Congratulations! Their adorable!


----------



## Heartlandrabbitry (Dec 1, 2010)

Thank you! It's fun breeding Netherlands because there are so many colors, unlike the Cinnamons, Champagnes and Cremes  That's why my mom likes it when I breed them instead of the others


----------



## rabbitlady4433 (Dec 2, 2010)

Admittedly I am a little jealous  I have a litter due in about 13 days and I absolutely cannot wait!


----------



## CrimsonRose (Dec 2, 2010)

awwww how cute!!!!!!!! Congrats on the babies!


----------



## ChickenGirl11 (Dec 2, 2010)

OMG They are so adorable


----------



## Heartlandrabbitry (Dec 3, 2010)

Thanks everyone


----------



## therealsilkiechick (Dec 4, 2010)

adorable, congrats!! i have 3 litters of mini rex due soon and 2 litters of holland lops also. i'm so excited and can't wait!! can't wait to see pics of ur babies as they grow. i have friends that raise netherlands but i have never seen their babies till they were 5-6 weeks old. so looking forward to watching urs grow.


----------



## Heartlandrabbitry (Dec 5, 2010)

Here are updated pictures of the babies, getting so big already! 

Possible Himi or Shaded











Charlie marked, just like mom


----------



## Heartlandrabbitry (Dec 5, 2010)

therealsilkiechick said:
			
		

> adorable, congrats!! i have 3 litters of mini rex due soon and 2 litters of holland lops also. i'm so excited and can't wait!! can't wait to see pics of ur babies as they grow. i have friends that raise netherlands but i have never seen their babies till they were 5-6 weeks old. so looking forward to watching urs grow.

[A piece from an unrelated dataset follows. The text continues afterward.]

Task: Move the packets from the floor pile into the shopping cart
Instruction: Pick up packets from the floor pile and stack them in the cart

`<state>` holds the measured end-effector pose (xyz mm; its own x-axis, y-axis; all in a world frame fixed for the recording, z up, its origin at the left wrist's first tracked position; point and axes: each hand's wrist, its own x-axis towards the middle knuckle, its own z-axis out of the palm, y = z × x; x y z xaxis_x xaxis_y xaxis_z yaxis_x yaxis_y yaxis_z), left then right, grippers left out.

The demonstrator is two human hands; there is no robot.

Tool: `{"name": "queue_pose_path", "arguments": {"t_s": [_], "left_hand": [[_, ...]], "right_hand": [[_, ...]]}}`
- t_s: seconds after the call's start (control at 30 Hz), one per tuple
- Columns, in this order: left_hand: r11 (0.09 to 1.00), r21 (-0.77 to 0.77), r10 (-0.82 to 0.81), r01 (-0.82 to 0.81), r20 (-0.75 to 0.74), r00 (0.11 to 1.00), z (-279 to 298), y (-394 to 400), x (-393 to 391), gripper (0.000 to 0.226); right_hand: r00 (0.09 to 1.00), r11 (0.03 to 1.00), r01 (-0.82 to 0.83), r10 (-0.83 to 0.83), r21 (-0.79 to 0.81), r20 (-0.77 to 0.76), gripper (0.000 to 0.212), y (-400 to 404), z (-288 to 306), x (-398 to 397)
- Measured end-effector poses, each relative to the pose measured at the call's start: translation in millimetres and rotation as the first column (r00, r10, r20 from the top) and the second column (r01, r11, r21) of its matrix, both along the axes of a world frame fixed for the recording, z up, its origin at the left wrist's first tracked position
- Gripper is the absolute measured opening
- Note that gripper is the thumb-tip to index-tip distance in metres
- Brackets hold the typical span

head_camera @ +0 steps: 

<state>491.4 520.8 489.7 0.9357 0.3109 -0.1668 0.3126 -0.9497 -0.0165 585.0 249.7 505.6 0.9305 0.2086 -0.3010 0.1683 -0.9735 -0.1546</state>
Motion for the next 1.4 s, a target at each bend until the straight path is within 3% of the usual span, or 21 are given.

Good luck! I can never get a litter or even a alive litter out of my Holland doe! Uggh! They are a tough breed to breed!


----------



## Heartlandrabbitry (Dec 9, 2010)

Here are updated pictures of the kits


----------



## Heartlandrabbitry (Dec 13, 2010)

They get big so fast!


----------



## therealsilkiechick (Dec 13, 2010)

love them, what adorable little cuties!! haha that one in the nest peeking out looks like a little guinea pig to cute!!


----------



## Heartlandrabbitry (Dec 13, 2010)

I just love them at this age!!

 It doesn't even look like a bunny!


----------



## Rilly10 (Dec 31, 2010)

Wow they are sooooo cute! I would love to see pics of the parents too!


----------



## greenfamilyfarms (Dec 31, 2010)

Aren't they sweet! They make me want rabbits again. Although we never had babies.


----------



## rabbitlady4433 (Dec 31, 2010)

So, I'm guessing it's harder to breed the miniatures,  any idea why?


----------



## Heartlandrabbitry (Jan 5, 2011)

Netherlands are more prone to max factors and/or peanuts. Usually if you have big brood does then it's easier to get kits, since they are a small breed I guess it's just hard for them then bigger rabbits. 

Here are the babies today!  Finally found out that my 'mystery' baby is a broken sable point charlie!











Here are the parents as well

My doe






Here's my friends buck who she let me use


----------



## therealsilkiechick (Jan 5, 2011)

wow have they grown very nicely, adorable!! i can't believe they r that big already.


----------



## rabbitlady4433 (Jan 5, 2011)

Just beautiful!


----------



## Heartlandrabbitry (Jan 5, 2011)

They get big way to fast!! 

Unfortunately the broken SP is a buck!  I was hoping it would be a doe but no! And of course the broken black is a doe


----------



## Rilly10 (Jan 7, 2011)

They are gorgeous!!!!


----------



## Heartlandrabbitry (Jan 10, 2011)

Thanks


----------